BRIEF »
If a line in the listing below includes the word "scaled", pick it out.
====================
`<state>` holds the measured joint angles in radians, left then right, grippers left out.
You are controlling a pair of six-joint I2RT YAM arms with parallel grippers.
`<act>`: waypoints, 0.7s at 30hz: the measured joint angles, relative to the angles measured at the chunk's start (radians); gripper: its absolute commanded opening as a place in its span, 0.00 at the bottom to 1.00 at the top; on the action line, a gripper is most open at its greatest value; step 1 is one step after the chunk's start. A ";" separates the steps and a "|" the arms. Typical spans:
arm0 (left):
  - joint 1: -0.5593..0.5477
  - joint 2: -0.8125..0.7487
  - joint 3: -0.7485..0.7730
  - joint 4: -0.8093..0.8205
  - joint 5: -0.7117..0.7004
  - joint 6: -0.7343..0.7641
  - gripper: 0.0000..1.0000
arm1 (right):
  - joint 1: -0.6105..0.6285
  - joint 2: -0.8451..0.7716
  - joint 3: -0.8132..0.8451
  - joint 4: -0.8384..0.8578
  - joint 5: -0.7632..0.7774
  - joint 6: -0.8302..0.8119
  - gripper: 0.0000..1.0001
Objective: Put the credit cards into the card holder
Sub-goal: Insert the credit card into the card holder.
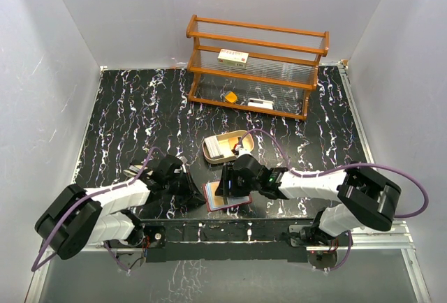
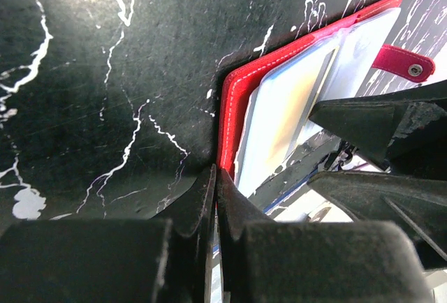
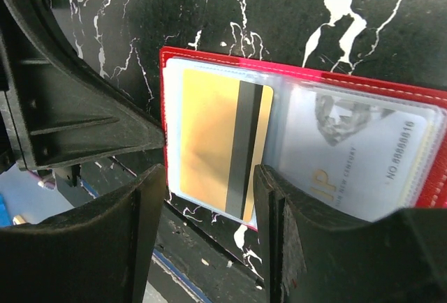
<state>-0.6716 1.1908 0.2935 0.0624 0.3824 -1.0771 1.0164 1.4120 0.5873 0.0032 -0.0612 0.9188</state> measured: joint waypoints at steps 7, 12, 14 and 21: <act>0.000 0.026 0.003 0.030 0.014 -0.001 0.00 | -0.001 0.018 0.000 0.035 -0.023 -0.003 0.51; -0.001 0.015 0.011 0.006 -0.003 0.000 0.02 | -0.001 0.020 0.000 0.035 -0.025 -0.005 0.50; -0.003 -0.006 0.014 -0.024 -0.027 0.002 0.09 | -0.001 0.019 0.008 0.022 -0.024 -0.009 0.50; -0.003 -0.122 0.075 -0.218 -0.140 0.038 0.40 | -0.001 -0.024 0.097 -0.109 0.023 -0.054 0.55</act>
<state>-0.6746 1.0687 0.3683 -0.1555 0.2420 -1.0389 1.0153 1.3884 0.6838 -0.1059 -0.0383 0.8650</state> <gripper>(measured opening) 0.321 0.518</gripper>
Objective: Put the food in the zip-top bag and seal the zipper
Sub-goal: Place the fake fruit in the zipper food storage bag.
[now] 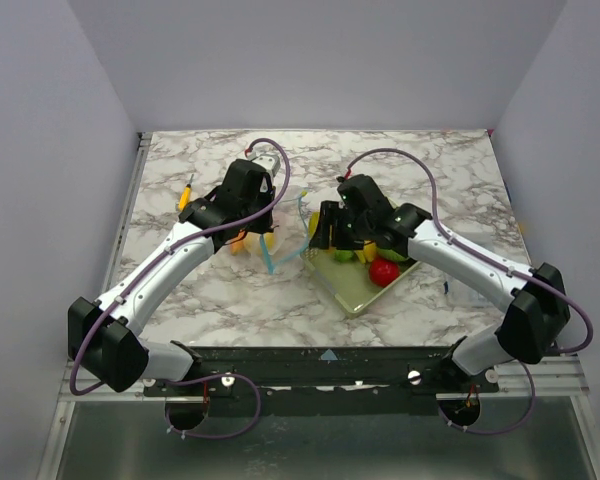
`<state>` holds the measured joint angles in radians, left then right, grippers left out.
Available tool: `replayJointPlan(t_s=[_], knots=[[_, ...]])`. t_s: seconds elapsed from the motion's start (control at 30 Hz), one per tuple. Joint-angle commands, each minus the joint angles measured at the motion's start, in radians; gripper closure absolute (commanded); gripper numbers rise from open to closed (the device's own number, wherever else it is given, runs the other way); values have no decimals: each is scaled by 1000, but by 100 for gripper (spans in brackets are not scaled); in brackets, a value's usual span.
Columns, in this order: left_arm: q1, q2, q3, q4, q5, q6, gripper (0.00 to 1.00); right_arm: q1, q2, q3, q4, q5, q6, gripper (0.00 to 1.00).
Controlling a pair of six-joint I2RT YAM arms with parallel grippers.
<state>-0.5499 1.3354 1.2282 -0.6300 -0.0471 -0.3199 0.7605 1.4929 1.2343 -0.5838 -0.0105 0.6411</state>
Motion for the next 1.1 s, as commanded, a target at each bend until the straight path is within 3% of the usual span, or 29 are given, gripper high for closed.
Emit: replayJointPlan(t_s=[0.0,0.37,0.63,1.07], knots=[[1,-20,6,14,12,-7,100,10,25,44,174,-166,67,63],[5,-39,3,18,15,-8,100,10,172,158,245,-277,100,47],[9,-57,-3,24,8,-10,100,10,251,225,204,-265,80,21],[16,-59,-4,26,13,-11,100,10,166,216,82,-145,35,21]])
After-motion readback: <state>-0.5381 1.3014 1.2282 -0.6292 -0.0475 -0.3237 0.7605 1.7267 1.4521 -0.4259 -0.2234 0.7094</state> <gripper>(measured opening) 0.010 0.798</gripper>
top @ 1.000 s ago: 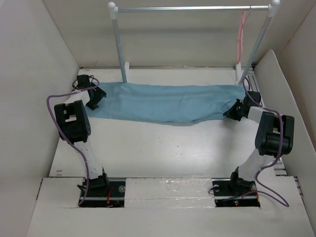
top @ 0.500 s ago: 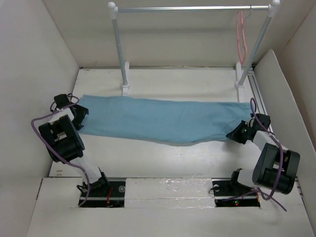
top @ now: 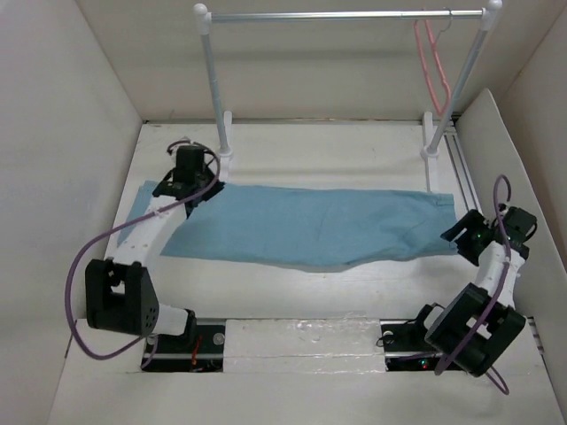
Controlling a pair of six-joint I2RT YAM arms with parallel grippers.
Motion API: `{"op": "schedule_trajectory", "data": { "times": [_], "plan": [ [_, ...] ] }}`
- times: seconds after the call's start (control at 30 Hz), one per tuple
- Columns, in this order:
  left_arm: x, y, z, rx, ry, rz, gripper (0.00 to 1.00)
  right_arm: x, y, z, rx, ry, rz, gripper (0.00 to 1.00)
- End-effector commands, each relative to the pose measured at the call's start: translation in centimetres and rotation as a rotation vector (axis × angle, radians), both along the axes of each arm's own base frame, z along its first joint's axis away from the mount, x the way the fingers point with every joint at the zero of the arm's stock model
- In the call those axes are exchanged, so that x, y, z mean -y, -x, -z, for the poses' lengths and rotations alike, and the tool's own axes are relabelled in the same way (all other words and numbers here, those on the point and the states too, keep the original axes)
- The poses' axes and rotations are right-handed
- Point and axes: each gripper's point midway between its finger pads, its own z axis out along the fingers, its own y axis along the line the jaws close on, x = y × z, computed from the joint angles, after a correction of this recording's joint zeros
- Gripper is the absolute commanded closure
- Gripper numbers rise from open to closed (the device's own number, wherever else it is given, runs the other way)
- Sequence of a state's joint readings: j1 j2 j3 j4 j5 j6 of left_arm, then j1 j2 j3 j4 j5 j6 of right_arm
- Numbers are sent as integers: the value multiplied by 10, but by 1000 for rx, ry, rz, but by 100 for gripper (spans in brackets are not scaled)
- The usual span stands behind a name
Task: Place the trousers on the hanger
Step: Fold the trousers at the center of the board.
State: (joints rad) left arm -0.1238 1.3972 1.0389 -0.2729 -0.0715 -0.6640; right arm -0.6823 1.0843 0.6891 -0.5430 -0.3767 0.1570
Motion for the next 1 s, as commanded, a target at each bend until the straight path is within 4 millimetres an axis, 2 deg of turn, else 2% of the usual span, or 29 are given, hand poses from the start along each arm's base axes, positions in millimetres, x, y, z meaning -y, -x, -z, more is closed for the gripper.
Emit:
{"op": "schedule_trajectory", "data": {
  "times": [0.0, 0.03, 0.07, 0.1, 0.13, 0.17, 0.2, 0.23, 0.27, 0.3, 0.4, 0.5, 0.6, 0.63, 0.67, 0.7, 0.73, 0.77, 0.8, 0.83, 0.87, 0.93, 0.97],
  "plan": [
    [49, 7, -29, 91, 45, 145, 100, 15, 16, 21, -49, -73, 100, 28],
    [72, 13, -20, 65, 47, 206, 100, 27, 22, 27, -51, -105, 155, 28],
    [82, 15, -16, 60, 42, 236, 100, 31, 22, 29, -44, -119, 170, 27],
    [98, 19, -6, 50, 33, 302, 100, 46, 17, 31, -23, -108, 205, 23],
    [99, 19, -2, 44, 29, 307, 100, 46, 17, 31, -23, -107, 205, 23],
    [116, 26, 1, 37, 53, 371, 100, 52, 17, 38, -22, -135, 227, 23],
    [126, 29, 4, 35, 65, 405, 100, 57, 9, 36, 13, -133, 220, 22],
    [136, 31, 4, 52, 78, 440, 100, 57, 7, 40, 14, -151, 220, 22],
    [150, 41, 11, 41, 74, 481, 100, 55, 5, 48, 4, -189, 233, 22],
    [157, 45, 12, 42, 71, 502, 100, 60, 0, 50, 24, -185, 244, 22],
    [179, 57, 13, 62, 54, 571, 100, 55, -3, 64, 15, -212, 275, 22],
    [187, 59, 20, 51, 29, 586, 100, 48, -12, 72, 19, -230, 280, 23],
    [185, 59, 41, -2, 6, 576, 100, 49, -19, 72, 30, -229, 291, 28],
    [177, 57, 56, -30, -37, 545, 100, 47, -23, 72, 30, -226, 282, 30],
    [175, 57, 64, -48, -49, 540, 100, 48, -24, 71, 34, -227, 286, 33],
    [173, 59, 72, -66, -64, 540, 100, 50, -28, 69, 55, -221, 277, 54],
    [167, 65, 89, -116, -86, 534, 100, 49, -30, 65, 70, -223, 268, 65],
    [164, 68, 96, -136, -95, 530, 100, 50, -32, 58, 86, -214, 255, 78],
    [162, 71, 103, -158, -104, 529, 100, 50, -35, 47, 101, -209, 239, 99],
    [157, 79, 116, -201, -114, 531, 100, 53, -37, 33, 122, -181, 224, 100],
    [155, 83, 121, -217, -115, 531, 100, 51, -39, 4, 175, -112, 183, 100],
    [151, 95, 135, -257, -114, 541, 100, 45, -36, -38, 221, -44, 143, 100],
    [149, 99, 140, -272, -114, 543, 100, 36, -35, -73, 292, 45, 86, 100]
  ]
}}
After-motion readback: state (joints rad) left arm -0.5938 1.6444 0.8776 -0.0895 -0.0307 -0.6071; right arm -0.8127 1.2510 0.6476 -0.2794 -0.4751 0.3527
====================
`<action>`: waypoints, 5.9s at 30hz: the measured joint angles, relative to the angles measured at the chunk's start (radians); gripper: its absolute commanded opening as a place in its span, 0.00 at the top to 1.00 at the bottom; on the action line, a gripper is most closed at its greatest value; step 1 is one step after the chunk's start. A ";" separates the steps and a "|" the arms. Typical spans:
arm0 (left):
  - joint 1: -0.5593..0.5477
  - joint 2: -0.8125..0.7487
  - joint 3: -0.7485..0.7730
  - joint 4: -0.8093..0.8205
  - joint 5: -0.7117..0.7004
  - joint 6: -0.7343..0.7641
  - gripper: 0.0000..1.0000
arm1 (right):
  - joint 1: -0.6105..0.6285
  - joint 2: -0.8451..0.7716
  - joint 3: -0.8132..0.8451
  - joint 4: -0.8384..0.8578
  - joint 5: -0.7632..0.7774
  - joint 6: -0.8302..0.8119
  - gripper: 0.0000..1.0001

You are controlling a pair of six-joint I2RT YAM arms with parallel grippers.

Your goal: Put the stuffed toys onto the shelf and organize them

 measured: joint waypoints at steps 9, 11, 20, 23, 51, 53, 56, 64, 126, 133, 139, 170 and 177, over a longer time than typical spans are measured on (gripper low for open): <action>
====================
THE ANSWER »
Available tool: `replayJointPlan(t_s=[_], knots=[[_, ...]])`. t_s: seconds elapsed from the motion's start (control at 30 Hz), one per tuple. Joint-angle commands, each minus the joint angles measured at the motion's start, in radians; gripper closure absolute (commanded); gripper numbers rise from open to closed (the device's own number, wherever else it is given, runs the other way); values have no decimals: each is scaled by 1000, but by 100 for gripper (spans in brackets are not scaled); in brackets, a value's usual span.
- Numbers are sent as integers: the value multiplied by 10, but by 1000 for rx, ry, rz, but by 100 for gripper (spans in brackets are not scaled)

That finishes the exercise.